WHAT TO PRODUCE
Output the full listing exactly, character for character.
::: DATA SHOWN
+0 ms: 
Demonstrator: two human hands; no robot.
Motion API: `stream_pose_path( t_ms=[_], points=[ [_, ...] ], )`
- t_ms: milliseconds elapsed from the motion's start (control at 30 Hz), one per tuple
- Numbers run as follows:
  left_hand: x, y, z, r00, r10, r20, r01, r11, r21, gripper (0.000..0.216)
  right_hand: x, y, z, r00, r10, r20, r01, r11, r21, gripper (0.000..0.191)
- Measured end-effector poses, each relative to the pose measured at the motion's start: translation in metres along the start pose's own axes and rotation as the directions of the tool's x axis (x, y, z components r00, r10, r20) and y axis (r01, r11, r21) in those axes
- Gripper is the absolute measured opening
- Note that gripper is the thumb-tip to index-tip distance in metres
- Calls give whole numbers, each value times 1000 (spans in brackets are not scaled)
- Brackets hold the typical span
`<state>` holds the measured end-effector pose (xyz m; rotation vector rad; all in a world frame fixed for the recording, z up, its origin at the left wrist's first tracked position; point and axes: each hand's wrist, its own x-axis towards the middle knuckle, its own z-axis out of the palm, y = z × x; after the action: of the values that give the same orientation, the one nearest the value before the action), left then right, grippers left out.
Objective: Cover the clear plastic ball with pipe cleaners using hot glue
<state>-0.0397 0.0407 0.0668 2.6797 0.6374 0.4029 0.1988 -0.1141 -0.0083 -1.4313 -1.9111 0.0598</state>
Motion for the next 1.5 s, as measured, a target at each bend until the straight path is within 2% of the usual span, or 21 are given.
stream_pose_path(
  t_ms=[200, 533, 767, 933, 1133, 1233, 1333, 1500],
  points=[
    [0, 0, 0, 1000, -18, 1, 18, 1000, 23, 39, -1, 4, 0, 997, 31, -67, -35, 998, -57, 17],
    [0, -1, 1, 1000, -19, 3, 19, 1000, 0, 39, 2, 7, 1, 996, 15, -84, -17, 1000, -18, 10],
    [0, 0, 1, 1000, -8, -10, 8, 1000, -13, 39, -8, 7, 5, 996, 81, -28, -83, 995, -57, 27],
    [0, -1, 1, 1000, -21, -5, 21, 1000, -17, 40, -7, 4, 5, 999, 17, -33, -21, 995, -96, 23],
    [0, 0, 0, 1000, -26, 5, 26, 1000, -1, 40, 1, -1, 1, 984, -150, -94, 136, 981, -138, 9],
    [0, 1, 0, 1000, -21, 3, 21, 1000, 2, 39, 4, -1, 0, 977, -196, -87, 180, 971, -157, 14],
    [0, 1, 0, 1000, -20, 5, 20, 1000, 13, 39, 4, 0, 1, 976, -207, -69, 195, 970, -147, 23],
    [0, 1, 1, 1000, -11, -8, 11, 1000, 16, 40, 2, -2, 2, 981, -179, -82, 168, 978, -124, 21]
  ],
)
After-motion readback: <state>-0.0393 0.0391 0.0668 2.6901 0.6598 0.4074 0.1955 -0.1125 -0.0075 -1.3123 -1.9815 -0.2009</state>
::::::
EXERCISE SOLUTION
+0 ms: 
Demonstrator: two human hands; no robot.
Motion API: `stream_pose_path( t_ms=[_], points=[ [_, ...] ], )`
- t_ms: milliseconds elapsed from the motion's start (control at 30 Hz), one per tuple
- Numbers run as follows:
  left_hand: x, y, z, r00, r10, r20, r01, r11, r21, gripper (0.000..0.216)
  right_hand: x, y, z, r00, r10, r20, r01, r11, r21, gripper (0.000..0.191)
- Measured end-effector poses, each relative to the pose measured at the motion's start: translation in metres along the start pose's own axes and rotation as the directions of the tool's x axis (x, y, z components r00, r10, r20) and y axis (r01, r11, r21) in those axes
- Gripper is the absolute measured opening
- Note that gripper is the thumb-tip to index-tip distance in metres
- Calls give whole numbers, each value times 1000 (spans in brackets are not scaled)
- Brackets hold the typical span
`<state>` holds the measured end-effector pose (xyz m; rotation vector rad; all in a world frame fixed for the recording, z up, its origin at the left wrist's first tracked position; point and axes: each hand's wrist, its own x-axis towards the middle knuckle, its own z-axis out of the palm, y = z × x; after the action: of the values that give the same orientation, the one nearest the value before the action), left then right, grippers left out.
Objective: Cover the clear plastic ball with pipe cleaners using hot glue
<state>-0.0397 0.0407 0.0668 2.6797 0.6374 0.4029 0.1988 -0.1141 -0.0083 -1.4313 -1.9111 0.0598</state>
Motion for the next 1.5 s, as measured, a target at each bend until the straight path is within 2% of the usual span, or 21 are given.
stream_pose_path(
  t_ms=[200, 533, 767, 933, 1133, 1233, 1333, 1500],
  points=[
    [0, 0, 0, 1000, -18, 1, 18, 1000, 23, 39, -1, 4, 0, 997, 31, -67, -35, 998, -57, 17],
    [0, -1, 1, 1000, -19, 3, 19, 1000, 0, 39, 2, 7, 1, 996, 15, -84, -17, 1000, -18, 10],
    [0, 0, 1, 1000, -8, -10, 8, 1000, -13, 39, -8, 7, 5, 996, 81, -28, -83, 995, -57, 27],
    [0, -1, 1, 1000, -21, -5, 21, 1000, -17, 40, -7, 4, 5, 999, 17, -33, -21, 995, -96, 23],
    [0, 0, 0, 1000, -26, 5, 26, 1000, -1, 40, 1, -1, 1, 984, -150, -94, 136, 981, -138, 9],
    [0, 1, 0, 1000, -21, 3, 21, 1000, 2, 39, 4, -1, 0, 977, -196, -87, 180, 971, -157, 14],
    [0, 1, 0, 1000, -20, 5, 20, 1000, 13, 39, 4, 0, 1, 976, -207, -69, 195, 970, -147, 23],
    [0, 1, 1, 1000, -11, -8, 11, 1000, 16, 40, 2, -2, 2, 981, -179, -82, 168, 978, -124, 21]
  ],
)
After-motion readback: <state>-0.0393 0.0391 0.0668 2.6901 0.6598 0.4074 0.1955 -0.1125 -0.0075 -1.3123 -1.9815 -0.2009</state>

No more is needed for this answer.